Titanic: tutorial and examples

imports

In [1]:
import dalex as dx

import pandas as pd
import numpy as np

from sklearn.neural_network import MLPClassifier
from sklearn.preprocessing import StandardScaler, OneHotEncoder
from sklearn.impute import SimpleImputer
from sklearn.pipeline import Pipeline
from sklearn.compose import ColumnTransformer

import warnings
warnings.filterwarnings('ignore')

import plotly
plotly.offline.init_notebook_mode()
In [2]:
dx.__version__
Out[2]:
'1.7.0'

load data

First, divide the data into variables X and a target variable y.

In [3]:
data = dx.datasets.load_titanic()

X = data.drop(columns='survived')
y = data.survived
In [4]:
data.head(10)
Out[4]:
gender age class embarked fare sibsp parch survived
0 male 42.0 3rd Southampton 7.1100 0 0 0
1 male 13.0 3rd Southampton 20.0500 0 2 0
2 male 16.0 3rd Southampton 20.0500 1 1 0
3 female 39.0 3rd Southampton 20.0500 1 1 1
4 female 16.0 3rd Southampton 7.1300 0 0 1
5 male 25.0 3rd Southampton 7.1300 0 0 1
6 male 30.0 2nd Cherbourg 24.0000 1 0 0
7 female 28.0 2nd Cherbourg 24.0000 1 0 1
8 male 27.0 3rd Cherbourg 18.1509 0 0 1
9 male 20.0 3rd Southampton 7.1806 0 0 1

create a pipeline model

  • numerical_transformer pipeline:

    • numerical_features: choose numerical features to transform
    • impute missing data with median strategy
    • scale numerical features with standard scaler
  • categorical_transformer pipeline:

    • categorical_features: choose categorical features to transform
    • impute missing data with 'missing' string
    • encode categorical features with one-hot
  • aggregate those two pipelines into a preprocessor using ColumnTransformer

  • make a basic classifier model using MLPClassifier - it has 3 hidden layers with sizes 150, 100, 50 respectively

  • construct a clf pipeline model, which combines the preprocessor with the basic classifier model

In [5]:
numerical_features = ['age', 'fare', 'sibsp', 'parch']
numerical_transformer = Pipeline(
    steps=[
        ('imputer', SimpleImputer(strategy='median')),
        ('scaler', StandardScaler())
    ]
)

categorical_features = ['gender', 'class', 'embarked']
categorical_transformer = Pipeline(
    steps=[
        ('imputer', SimpleImputer(strategy='constant', fill_value='missing')),
        ('onehot', OneHotEncoder(handle_unknown='ignore'))
    ]
)

preprocessor = ColumnTransformer(
    transformers=[
        ('num', numerical_transformer, numerical_features),
        ('cat', categorical_transformer, categorical_features)
    ]
)

classifier = MLPClassifier(hidden_layer_sizes=(150,100,50), max_iter=500, random_state=0)

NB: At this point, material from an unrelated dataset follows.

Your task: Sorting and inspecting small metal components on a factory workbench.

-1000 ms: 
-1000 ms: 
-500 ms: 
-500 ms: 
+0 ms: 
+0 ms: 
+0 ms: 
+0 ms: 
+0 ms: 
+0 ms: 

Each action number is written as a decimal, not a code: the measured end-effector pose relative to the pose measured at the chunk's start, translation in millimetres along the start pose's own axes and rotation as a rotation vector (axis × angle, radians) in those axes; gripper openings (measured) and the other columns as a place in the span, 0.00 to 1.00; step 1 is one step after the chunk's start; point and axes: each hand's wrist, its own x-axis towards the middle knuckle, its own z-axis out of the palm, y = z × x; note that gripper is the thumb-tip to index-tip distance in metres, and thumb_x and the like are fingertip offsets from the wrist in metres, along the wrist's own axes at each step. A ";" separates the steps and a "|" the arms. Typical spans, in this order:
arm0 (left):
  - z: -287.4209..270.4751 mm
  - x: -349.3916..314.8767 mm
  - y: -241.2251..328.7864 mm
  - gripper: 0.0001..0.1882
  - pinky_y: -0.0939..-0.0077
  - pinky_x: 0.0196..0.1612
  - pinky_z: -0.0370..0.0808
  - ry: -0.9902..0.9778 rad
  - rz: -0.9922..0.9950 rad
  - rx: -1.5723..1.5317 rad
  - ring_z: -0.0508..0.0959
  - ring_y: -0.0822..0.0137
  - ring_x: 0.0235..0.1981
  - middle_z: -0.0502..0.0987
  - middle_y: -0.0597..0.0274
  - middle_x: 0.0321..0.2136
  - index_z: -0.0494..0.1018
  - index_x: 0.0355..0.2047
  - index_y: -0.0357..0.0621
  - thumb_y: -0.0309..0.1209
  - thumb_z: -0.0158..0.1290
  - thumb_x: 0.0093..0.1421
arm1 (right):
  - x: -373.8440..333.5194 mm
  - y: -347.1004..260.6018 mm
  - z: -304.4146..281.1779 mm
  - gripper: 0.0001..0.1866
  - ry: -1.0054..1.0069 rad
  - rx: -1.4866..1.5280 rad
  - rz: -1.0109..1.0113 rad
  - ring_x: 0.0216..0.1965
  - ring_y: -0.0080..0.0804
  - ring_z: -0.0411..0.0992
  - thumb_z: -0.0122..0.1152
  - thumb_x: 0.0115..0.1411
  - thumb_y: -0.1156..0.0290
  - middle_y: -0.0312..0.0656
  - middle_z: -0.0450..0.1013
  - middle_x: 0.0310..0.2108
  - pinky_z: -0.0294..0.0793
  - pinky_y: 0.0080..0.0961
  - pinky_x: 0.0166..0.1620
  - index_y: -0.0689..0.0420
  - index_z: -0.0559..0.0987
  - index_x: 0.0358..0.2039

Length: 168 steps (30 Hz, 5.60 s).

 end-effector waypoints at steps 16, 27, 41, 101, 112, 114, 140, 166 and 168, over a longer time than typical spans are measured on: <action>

clf = Pipeline(steps=[('preprocessor', preprocessor),
                      ('classifier', classifier)])

fit the model

In [6]:
clf.fit(X, y)
Out[6]:
Pipeline(steps=[('preprocessor',
                 ColumnTransformer(transformers=[('num',
                                                  Pipeline(steps=[('imputer',
                                                                   SimpleImputer(strategy='median')),
                                                                  ('scaler',
                                                                   StandardScaler())]),
                                                  ['age', 'fare', 'sibsp',
                                                   'parch']),
                                                 ('cat',
                                                  Pipeline(steps=[('imputer',
                                                                   SimpleImputer(fill_value='missing',
                                                                                 strategy='constant')),
                                                                  ('onehot',
                                                                   OneHotEncoder(handle_unknown='ignore'))]),
                                                  ['gender', 'class',
                                                   'embarked'])])),
                ('classifier',
                 MLPClassifier(hidden_layer_sizes=(150, 100, 50), max_iter=500,
                               random_state=0))])
In a Jupyter environment, please rerun this cell to show the HTML representation or trust the notebook.
On GitHub, the HTML representation is unable to render, please try loading this page with nbviewer.org.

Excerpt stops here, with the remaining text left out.